Ash Koosha: I haven’t been back to Iran in seven years now. The first two years was tough in London, because we weren’t prepared to start a life in another country. It was crazy.
What was it like knowing that you weren’t going home?
Ash Koosha: What was it like? It’s like you’re in the best-looking prison in the world. It’s just so confusing. We’d always wanted to play shows, work in music, and travel around, but when it’s forced, it doesn’t feel right. The first two years was kind of like [being] in a coma, but after that I pulled myself together and recorded some stuff on my own. I’ve been in the same room for five or six years making stuff, trying to learn more about sound and music and technology.
How did you cope for those first two years?
Ash Koosha: The good thing is that I had my hard drive. I knew I had to use it at some point. I basically started setting up a studio in the room I was in. Me in my room, and my computer. That’s when I started to get more involved with computers and the digital world.
How did you get into virtual reality?
Ash Koosha: After playing a lot in bands and doing different genres, what I realised was that the ideal would sound like physical objects. I tried to create an abstract shape, a geometry, out of them. There’s something in my head when I’m making music on my own — I see sound. I try to make shapes out of them. Physical values are attached to sound; there’s geometry and colour to it. You can deal with it as you would with sculpting. When I went to a couple of exhibitions for virtual reality over the year, I realised there was a new medium for sound.
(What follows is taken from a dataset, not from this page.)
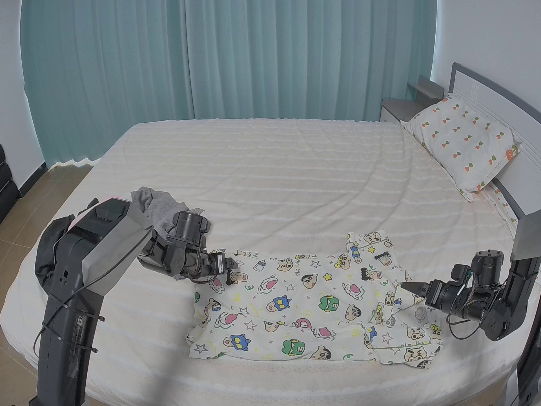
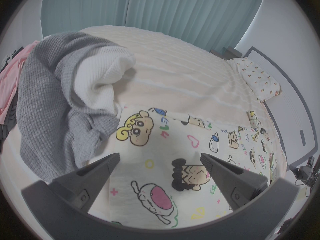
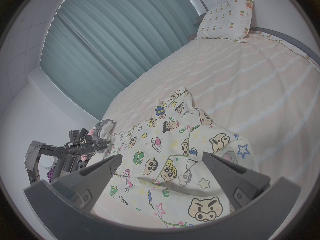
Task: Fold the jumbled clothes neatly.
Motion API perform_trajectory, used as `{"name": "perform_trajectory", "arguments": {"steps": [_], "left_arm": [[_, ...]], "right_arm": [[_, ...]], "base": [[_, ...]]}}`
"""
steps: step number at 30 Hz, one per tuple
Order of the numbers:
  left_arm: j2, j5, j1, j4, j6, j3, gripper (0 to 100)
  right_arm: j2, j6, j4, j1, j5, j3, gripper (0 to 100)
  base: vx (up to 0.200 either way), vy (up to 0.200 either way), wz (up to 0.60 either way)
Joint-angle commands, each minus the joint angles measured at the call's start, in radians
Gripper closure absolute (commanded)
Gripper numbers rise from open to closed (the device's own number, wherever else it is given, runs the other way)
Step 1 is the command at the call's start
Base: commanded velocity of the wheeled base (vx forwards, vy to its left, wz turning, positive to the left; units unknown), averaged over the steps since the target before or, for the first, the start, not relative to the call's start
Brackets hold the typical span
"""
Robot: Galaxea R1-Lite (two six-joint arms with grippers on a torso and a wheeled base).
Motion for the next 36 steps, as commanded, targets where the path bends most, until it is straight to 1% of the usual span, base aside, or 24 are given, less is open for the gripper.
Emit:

“There’s something in my head when I’m making music on my own — I see sound. I try to make shapes out of them. Physical values are attached to sound; there’s geometry and colour to it. You can deal with it as you would with sculpting.” — Ash Koosha
What did you see in those exhibitions?
Ash Koosha: You see a lot of products with 360 [degree] videos and films, and I thought ‘This is not right, this is too gamey.’ I started this project in Logic where all the processes have a physical value. I believe the poetry in electronic music is the processing, the editing, the stretching of sound — the method that each artist has for themselves, basically. I feel like you have to show it with visuals somehow. There needs to be this 360 world of sound. I think we’ll get to the point where we lose the distinction of which was made first, the sound or the object, and I think we’ll get past the point where we call that music. I don’t know what it’ll be called, but it’s gonna be something that’s audio-visual from the beginning. You’re in a world of sound and visuals — there’ll be a stone moving, but it’ll have musical value to it.
What can you tell me about your new album?
Ash Koosha: This album is a follow-up to GUUD, with the same method of how I see sound and how I deal with human vs. technology. We are merging with technology and it’s applied to us more than ever. On this album the concept is how I face a version of myself which is merged with technology and enhanced: is it a different entity, or is it me but improved? That’s why I called it I AKA I — it’s a mirrored version. Even though we’re gonna be more scientifically advanced, we’re gonna stay human beings. And we should stay human beings.